> [Work instruction]
Every line from the one with "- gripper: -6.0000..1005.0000" through the end of the material should be written out character for character. Lines before it are excluded.

> [Record excerpts]
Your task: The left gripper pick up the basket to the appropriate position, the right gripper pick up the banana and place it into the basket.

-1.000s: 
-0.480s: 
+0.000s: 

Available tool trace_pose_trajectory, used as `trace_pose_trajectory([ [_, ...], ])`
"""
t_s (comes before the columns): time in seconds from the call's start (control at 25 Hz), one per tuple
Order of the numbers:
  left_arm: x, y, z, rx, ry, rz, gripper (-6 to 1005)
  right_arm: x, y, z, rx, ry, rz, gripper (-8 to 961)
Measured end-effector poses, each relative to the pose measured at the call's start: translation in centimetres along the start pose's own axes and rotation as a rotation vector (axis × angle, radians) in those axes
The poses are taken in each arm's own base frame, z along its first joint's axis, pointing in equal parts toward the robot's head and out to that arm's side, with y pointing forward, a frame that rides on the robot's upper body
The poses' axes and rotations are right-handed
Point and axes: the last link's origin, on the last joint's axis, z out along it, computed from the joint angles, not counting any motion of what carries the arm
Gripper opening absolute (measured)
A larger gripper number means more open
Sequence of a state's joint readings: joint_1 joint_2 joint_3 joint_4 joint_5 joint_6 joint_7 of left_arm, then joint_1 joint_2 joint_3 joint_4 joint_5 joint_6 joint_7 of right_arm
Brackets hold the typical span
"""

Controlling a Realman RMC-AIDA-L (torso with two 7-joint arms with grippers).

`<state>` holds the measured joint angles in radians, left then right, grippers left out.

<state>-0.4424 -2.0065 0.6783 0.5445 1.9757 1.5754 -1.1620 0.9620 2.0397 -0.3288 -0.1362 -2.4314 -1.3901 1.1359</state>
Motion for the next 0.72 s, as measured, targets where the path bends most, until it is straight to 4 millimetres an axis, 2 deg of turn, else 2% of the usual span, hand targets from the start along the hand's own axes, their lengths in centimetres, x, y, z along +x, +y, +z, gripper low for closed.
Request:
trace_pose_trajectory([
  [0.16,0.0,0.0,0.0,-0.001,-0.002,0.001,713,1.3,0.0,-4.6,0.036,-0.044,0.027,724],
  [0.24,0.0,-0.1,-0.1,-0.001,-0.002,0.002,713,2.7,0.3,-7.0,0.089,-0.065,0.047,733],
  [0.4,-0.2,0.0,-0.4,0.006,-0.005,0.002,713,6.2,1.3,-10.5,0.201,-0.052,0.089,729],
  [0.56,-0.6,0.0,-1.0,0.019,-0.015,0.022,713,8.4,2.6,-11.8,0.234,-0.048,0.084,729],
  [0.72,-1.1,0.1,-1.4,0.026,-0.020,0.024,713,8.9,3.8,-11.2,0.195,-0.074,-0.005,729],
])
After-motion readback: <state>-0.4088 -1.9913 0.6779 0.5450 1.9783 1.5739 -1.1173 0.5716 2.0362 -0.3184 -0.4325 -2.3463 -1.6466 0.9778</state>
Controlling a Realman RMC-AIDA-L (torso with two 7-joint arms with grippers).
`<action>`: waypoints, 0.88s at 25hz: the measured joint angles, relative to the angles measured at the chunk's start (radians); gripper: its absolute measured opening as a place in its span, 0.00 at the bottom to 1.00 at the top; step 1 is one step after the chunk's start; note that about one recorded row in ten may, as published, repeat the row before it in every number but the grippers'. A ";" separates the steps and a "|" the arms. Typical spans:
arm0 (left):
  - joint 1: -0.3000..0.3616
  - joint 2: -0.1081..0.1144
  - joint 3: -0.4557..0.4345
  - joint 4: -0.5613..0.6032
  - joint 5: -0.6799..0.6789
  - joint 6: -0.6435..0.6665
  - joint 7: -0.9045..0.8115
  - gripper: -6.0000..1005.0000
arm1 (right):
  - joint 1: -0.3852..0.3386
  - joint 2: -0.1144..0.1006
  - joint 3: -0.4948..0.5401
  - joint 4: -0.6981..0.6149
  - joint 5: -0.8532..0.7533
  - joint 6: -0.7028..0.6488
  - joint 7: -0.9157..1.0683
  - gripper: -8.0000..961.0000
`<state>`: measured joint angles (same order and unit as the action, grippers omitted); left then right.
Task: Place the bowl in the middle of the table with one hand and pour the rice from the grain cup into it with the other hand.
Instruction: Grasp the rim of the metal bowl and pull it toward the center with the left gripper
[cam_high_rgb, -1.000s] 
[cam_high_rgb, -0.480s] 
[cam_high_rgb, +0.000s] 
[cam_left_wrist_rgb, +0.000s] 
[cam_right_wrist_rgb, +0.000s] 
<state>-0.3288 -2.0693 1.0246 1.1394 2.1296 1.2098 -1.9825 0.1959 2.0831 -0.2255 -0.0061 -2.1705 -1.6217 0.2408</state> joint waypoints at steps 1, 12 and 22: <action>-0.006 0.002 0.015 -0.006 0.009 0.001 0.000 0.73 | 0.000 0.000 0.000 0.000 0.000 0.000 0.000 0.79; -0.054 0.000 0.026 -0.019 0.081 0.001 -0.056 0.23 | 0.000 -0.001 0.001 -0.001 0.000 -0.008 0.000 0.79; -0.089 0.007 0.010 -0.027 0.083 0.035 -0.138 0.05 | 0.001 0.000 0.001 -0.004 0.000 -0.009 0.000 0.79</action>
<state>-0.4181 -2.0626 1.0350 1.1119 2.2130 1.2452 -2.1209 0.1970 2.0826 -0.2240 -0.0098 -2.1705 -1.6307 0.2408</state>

> [Written response]
  - gripper: -6.0000..1005.0000
arm1 (right):
  - joint 1: -0.3852..0.3386
  - joint 2: -0.1144..0.1006
  - joint 3: -0.4948..0.5401
  - joint 4: -0.6981..0.6149
  - joint 5: -0.8532..0.7533
  - joint 6: -0.7028..0.6488
  - joint 7: -0.9157..1.0683
  - gripper: -8.0000..961.0000
`<state>`: measured joint angles (same order and unit as the action, grippers omitted); left then right.
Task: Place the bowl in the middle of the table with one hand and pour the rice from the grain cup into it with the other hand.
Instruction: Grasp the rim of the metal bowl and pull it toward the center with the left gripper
[cam_high_rgb, -1.000s] 
[cam_high_rgb, -0.480s] 
[cam_high_rgb, +0.000s] 
[cam_left_wrist_rgb, +0.000s] 
[cam_right_wrist_rgb, +0.000s] 
<state>-0.3288 -2.0693 1.0246 1.1394 2.1296 1.2098 -1.9825 0.1959 2.0831 -0.2255 -0.0061 -2.1705 -1.6217 0.2408</state> joint waypoints at steps 1, 12 and 22: <action>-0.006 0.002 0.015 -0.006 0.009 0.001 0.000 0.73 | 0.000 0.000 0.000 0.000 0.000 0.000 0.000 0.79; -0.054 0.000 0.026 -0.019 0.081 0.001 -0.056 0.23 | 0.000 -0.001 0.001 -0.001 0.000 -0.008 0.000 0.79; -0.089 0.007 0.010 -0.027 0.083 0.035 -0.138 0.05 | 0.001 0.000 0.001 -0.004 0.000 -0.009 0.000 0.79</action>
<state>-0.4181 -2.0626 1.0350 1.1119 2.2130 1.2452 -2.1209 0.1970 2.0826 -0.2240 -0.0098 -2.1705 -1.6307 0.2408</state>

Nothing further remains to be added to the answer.